Le « haut-chœur », ou coro-alto, est un deuxième chœur de l’église. Comme son nom l’indique, il est situé en hauteur, dominant les nefs. Nous pouvons y admirer des tableaux représentant les apôtres. Sur la douzaine de tableaux, deux sont manquants, disparus lors du tremblement de terre de 1755. Leur auteur n’est pas connu. C’est ici que les moines se retrouvaient pour chanter et prier, en attendant la finalisation au XIXe siècle de la construction de la Salle du Chapitre.
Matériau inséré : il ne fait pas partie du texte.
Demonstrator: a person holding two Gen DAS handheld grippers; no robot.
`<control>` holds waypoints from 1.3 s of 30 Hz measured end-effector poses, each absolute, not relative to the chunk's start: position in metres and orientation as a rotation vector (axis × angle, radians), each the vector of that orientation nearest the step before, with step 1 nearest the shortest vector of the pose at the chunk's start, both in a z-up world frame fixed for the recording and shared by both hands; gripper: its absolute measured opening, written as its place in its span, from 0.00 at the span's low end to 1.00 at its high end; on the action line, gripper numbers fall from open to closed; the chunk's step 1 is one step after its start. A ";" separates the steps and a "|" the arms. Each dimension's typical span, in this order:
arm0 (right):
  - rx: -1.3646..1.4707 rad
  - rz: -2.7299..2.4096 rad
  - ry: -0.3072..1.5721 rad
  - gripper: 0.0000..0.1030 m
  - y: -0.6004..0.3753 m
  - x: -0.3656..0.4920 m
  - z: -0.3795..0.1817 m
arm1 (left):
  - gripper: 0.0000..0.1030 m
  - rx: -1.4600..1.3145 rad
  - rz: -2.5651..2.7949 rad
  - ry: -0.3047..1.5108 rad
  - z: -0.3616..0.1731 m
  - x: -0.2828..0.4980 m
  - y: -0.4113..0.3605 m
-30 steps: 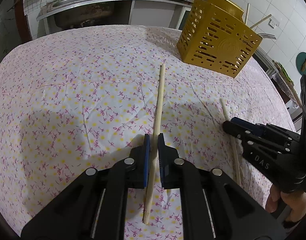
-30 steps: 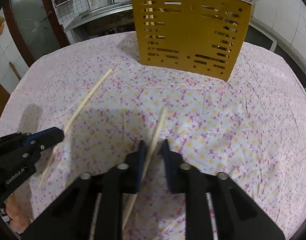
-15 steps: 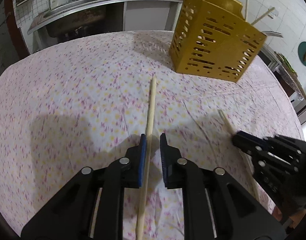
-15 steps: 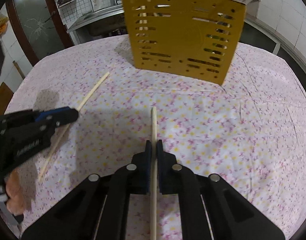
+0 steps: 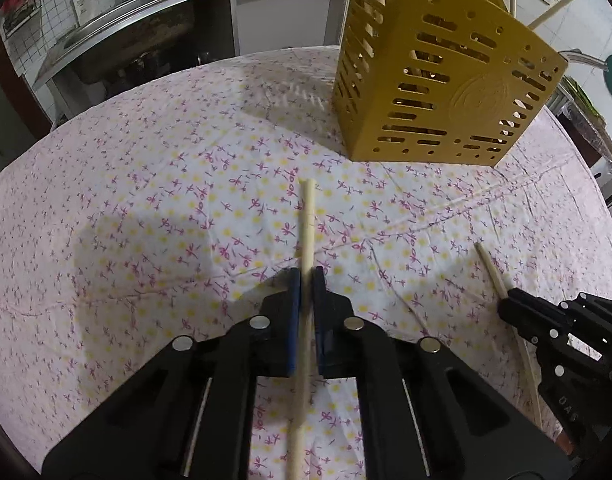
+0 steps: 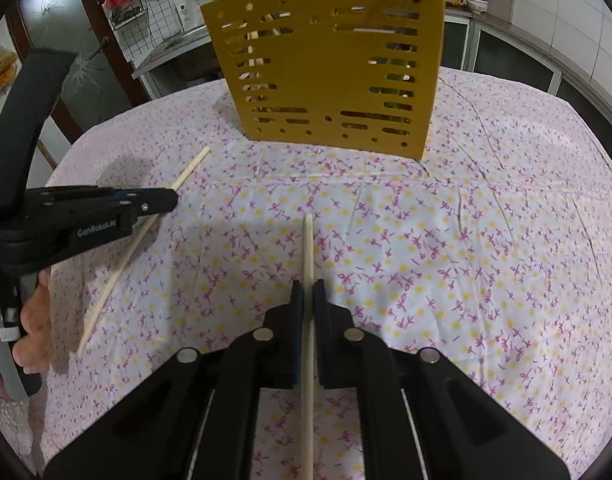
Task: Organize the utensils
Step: 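Lift both chopsticks and lower them into the yellow holder with both tools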
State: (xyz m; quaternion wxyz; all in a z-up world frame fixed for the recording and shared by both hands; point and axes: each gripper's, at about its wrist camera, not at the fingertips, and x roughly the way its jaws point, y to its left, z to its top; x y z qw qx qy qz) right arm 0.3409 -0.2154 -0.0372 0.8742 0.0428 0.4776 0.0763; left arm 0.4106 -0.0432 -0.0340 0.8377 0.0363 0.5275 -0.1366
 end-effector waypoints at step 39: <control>0.280 0.289 0.285 0.06 -0.294 0.326 0.094 | 0.04 -0.115 -0.498 0.545 0.099 0.366 -0.070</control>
30/08/2013 12:05 par Sinfonia
30/08/2013 12:05 par Sinfonia
Architecture du Monastère des Hiéronymites
L’architecture dominante du monastère est le gothique tardif, ici sous sa forme Manuéline, une architecture typiquement portugaise du début du XVIe siècle, correspondant au règne du roi D. Manuel Ier : de 1495 à 1521. L’architecture manuéline se caractérise par d’abondantes décorations évoquant les Découvertes, la mer et les symboles du Portugal. Ainsi, il n’est pas rare de voir des cordages de pierre, des coquillages et de fins détails, donnant ses derniers éclats à un gothique finissant. Lorsque l’on arrive au monastère, il est impossible de rater l’imposante Porte Sud, se détachant par son foisonnement de détails des murs blancs de l’église du monastère. Cette porte, œuvre de João de Castilho, est monumentale, par sa taille, mais surtout par ses sculptures. On y retrouvera l’Infant Henri, ou « Henri le Navigateur », principal instigateur des Découvertes Maritimes portugaises.
La Porte Occidentale, par où le public entre dans l’église est un autre des trésors du monastère. Les détails foisonnent, les sculptures sont fines et détaillées. On y retrouvera le roi Dom Manuel Ier et Dona Maria agenouillés en oraison, ainsi que Saint Vincent, patron de Lisbonne et des apôtres. Une fois passée la porte monumentale, nous nous retrouvons dans l’église, Igreja de Santa Maria de Belém. Dans cette église, nous retrouverons les tombeaux des plus grandes figures de l’histoire maritime du Portugal, qui ont marqué à jamais de leur empreinte l’histoire européenne et mondiale. N’ayons pas peur des mots, Vasco de Gama est considéré par les portugais, sûrement à juste titre, comme étant le plus grand navigateur qui soit ! C’est ici qu’il a son tombeau monumental, seulement égalé par celui du grand écrivain des « Lusiadas », Luis Vaz de Camões, de l’autre coté de l’église. Ces tombeaux sont tardifs, sculptés au XIXe siècle par Costa Mota. Les belles sculptures originales du monastère sont, pour beaucoup, un travail du sculpteur français Nicolas Chantereine, qui vécu la plus grande partie de sa carrière professionnelle au Portugal.